Филипп ещё не очнулся от потрясения, ехал как оглушённый. Душа его сжалась. Филипп не осознавал скорой смерти, а потому и не боялся. Ему казалось, что он пройдёт сквозь смерть, как сквозь ворота, и уже на той стороне бытия душа его разожмётся и развернётся. Филипп верил в Божье прощение. Господь не проклянёт его и устроит в своих садах — хотя бы травинкой где-нибудь на обочине.
Филиппа привезли на площадь, полную народа, и вывели на помост лобного места. Филипп стоял над толпой, каким был и в келье, — в рваной рясе, босой, нечёсаный. На шею Филиппу надели верёвку, конец которой, ухмыляясь, взял в руку Федька Басманов. Над лобным местом поднималась виселица. По её перекладине прыгали галки.
Лобное место устроили напротив храма. Высокую паперть застелили ковром, и здесь в кресле сидел Иоанн. Рядом с ним топталась его обычная свита из кромешников.
— Государь! — звонко крикнул Федька Басманов через всю площадь — от лобного места до паперти храма. — Вот чернец для твоего суда!
Федька дёрнул за верёвку, будто Филипп был собакой, и Филипп мотнул головой, словно поклонился Иоанну.
Скрипя досками настила, на край лобного места вышел Алексей Басманов. За пояс у него был заткнут топор. Басманов, не торопясь, развернул бумажный свиток, откашлялся в кулак и начал читать:
— Сей чернец… Филипка… о-вла-дев митрой… волховал… и ку-де-сил… зло-у-мы-шлял… за деньги… новгородские… е-ре-тик и отступник… от Господа нашего Исуса Христа…

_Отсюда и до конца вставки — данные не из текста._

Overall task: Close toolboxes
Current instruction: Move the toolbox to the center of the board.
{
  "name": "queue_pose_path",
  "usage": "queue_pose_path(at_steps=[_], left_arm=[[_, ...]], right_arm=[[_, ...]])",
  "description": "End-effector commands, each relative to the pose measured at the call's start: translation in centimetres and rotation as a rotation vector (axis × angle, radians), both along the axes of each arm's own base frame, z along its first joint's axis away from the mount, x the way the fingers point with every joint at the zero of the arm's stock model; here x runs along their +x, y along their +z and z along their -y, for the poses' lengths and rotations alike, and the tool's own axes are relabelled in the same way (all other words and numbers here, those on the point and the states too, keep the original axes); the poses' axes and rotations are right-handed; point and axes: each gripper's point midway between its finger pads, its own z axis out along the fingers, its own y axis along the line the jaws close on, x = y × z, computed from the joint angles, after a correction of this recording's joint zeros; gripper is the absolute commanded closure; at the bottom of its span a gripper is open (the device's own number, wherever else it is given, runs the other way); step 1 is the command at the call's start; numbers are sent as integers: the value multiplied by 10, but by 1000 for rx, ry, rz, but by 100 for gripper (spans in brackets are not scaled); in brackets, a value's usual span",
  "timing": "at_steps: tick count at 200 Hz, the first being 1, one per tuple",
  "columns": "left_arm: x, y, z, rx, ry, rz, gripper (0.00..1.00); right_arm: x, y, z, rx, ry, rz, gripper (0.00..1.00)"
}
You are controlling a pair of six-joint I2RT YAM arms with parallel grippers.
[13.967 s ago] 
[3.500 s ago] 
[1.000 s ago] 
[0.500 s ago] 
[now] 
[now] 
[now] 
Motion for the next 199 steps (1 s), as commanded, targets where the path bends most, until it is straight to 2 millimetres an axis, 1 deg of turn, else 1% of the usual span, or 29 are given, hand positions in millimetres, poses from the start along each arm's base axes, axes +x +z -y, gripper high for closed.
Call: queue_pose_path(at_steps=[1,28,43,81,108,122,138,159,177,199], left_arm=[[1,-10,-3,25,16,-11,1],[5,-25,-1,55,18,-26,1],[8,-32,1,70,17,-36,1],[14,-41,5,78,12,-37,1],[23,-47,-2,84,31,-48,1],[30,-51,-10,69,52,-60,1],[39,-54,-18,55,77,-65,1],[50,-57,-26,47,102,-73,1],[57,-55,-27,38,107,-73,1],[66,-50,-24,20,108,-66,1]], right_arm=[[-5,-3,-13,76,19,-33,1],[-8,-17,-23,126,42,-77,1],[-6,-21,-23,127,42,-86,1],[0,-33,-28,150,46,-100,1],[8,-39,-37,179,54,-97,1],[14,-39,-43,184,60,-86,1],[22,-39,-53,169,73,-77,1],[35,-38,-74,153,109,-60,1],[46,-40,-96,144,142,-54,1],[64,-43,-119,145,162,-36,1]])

Незнакомые слова Басманов разбирал по складам, а знакомые выражения пробегал скороговоркой.
— Был в за-го-воре… с воеводами… Колычевым, племянником своим, Шуйским, Бутурлиным… и и-ны-ми…

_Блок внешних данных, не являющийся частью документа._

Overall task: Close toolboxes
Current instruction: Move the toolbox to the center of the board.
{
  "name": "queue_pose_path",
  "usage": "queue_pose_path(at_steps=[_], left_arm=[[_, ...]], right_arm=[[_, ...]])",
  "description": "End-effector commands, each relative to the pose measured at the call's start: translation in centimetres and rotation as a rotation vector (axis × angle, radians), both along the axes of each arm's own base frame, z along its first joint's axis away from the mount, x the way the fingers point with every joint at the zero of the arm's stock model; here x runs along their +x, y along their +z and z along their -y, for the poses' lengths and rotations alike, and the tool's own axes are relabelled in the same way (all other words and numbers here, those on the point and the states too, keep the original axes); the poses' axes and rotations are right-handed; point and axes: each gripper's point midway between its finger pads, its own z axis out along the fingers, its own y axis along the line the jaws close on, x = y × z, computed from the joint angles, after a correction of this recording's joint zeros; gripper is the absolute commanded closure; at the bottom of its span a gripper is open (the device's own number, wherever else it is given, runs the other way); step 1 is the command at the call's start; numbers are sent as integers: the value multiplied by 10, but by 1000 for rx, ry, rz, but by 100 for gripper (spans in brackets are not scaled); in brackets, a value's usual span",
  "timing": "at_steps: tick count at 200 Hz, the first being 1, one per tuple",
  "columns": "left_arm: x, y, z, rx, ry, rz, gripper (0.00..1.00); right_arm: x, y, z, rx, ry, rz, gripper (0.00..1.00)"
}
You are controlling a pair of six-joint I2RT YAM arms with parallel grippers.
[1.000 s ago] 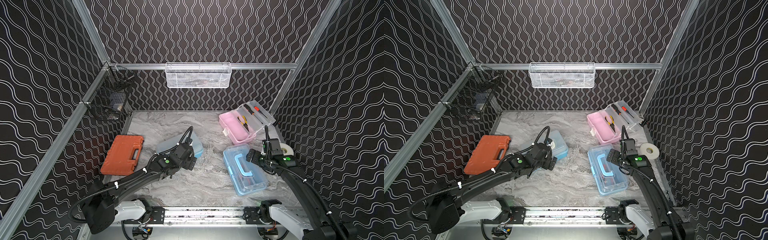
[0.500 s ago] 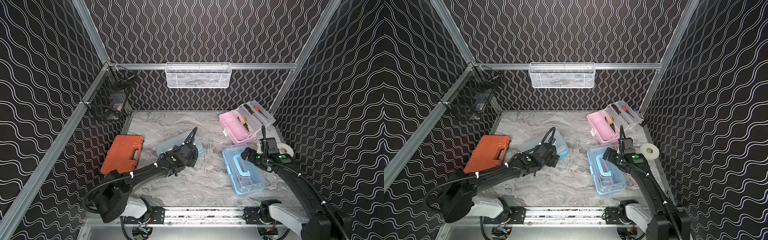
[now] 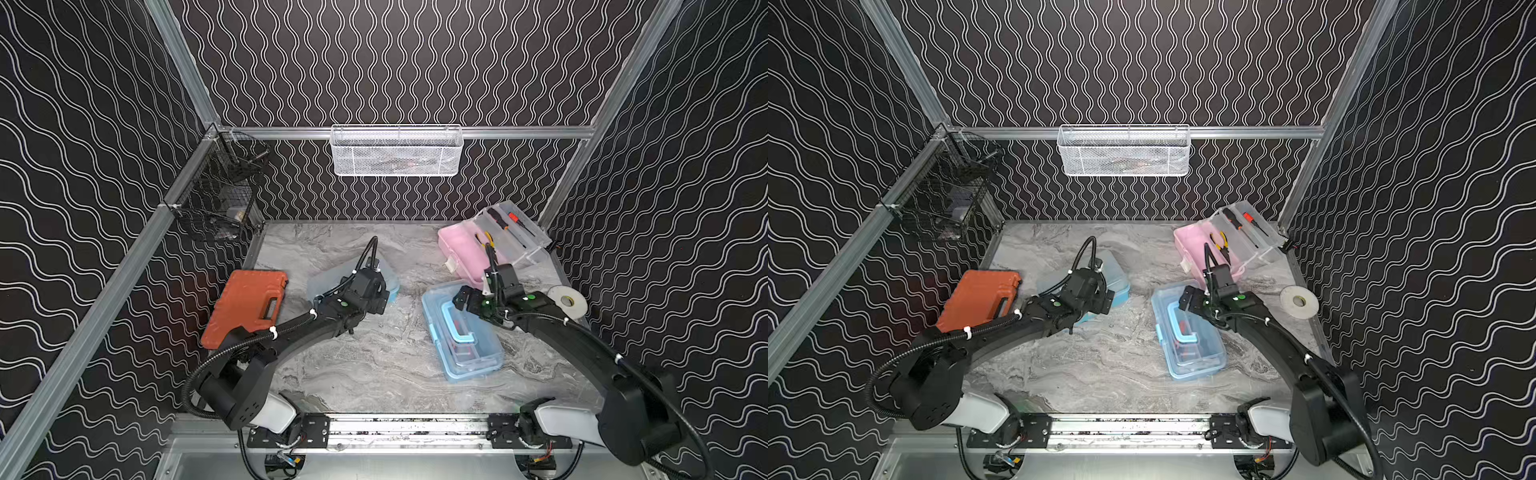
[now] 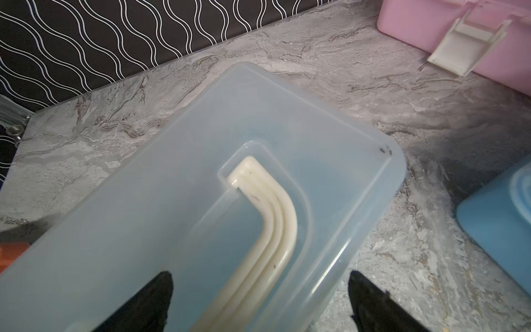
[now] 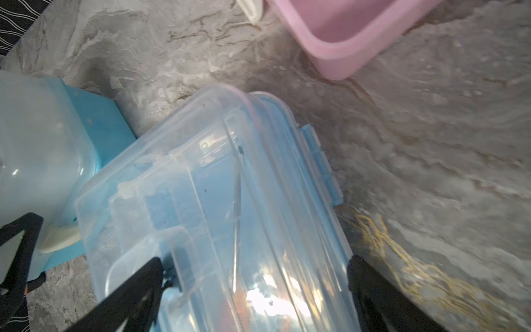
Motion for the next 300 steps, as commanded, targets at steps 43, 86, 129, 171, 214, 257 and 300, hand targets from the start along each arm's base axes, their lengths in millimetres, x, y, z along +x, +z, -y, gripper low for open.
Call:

Толпа слушала, затаив дыхание, только где-то плакал ребёнок. Народ оцепенел, изумлённый крамолами митрополита. Ведь ещё недавно владыке все кланялись и просили у него благословения.

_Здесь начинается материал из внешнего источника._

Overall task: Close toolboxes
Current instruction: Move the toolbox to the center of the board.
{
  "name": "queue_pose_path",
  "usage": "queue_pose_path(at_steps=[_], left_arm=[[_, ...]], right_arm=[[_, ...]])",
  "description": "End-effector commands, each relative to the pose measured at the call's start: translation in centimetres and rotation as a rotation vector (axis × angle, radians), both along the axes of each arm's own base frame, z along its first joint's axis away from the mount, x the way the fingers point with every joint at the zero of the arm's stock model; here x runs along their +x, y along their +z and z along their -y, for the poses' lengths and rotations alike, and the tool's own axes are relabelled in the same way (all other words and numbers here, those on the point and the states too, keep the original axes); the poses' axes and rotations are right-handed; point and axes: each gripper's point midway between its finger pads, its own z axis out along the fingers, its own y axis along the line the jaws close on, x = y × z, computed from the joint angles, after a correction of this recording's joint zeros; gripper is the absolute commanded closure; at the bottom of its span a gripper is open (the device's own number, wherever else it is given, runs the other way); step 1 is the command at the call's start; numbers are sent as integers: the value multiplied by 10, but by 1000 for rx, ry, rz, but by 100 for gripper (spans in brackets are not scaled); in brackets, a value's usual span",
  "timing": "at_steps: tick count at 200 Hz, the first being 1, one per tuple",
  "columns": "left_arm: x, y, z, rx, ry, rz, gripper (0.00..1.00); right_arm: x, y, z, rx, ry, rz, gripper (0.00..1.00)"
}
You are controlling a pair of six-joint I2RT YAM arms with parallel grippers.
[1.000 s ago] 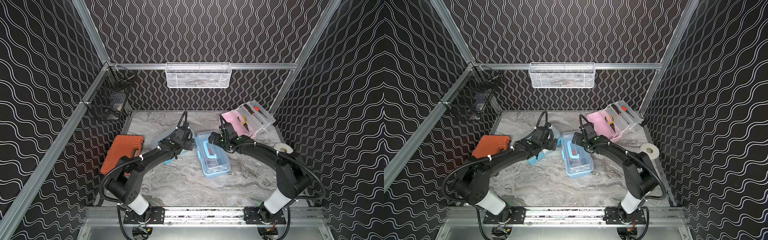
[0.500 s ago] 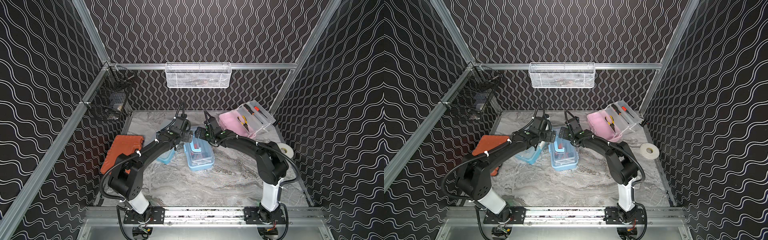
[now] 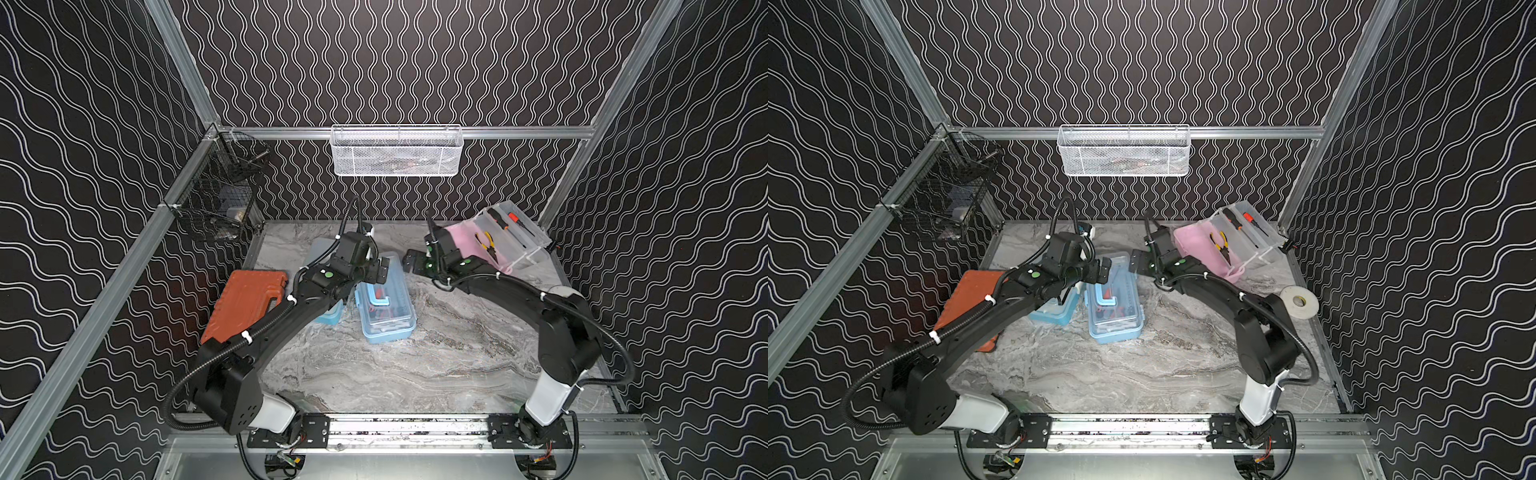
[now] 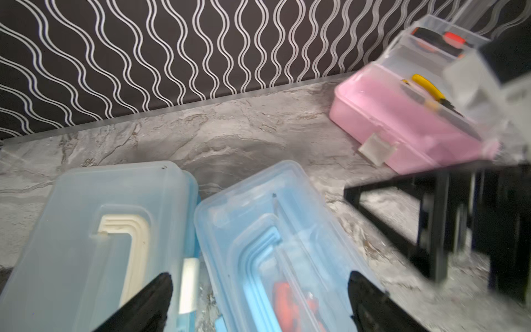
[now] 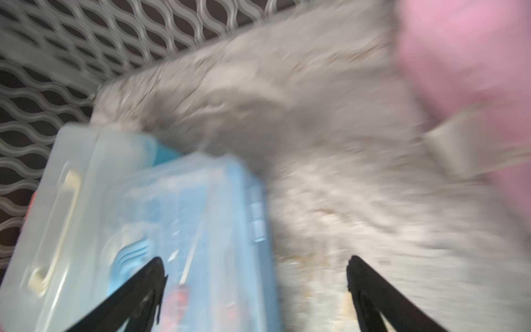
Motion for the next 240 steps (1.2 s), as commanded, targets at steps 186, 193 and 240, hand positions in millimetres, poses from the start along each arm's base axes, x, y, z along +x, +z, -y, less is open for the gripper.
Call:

— Повинен… в из-ме-нах и у-мы-шле-нии на по-ги-бель… государя нашего… и Великого князя Московского Ивана Васильевича.
Басманов дочитал, скрутил свиток, оглядел народ — все ли довольны? — и повернулся к Филиппу.
— Признаёшь воровство своё? — спросил он.
— Всё ложь, — спокойно ответил Филипп.
Федька зло и весело дёрнул за верёвку. Филипп едва не упал от толчка, но удержался на ногах и молча выпрямился.
— Тогда сейчас у другого вора спросим, — невозмутимо согласился Басманов-старший.
За спиной Филиппа на лесенке раздался топот, и Филипп оглянулся. Кромешники втаскивали на помост Ивана Колычева.
Руки Ивана были связаны за спиной, и ноги тоже были связаны. Ивана тащили словно зверя. Филипп рванулся к племяннику, и Федька Басманов сзади ухватил рукой петлю на шее Филиппа — будто удерживал владыку, как пса за ошейник.
Иван увидел Филиппа, но не сделал попытки хоть что-нибудь крикнуть. Ивана поставили под виселицей.
— Перекреститься дайте! — рыкнул Иван.
Но опричники не собирались его казнить. Верёвку, что свисала с перекладины, привязали к перемотанным запястьям Ивана. Три дюжих молодца потянули верёвку на себя. Иван, изогнувшись, со стоном взлетел вверх на аршин. Он повис на руках, скрученных за спиною, и силой мускулов сопротивлялся вывиху плеч.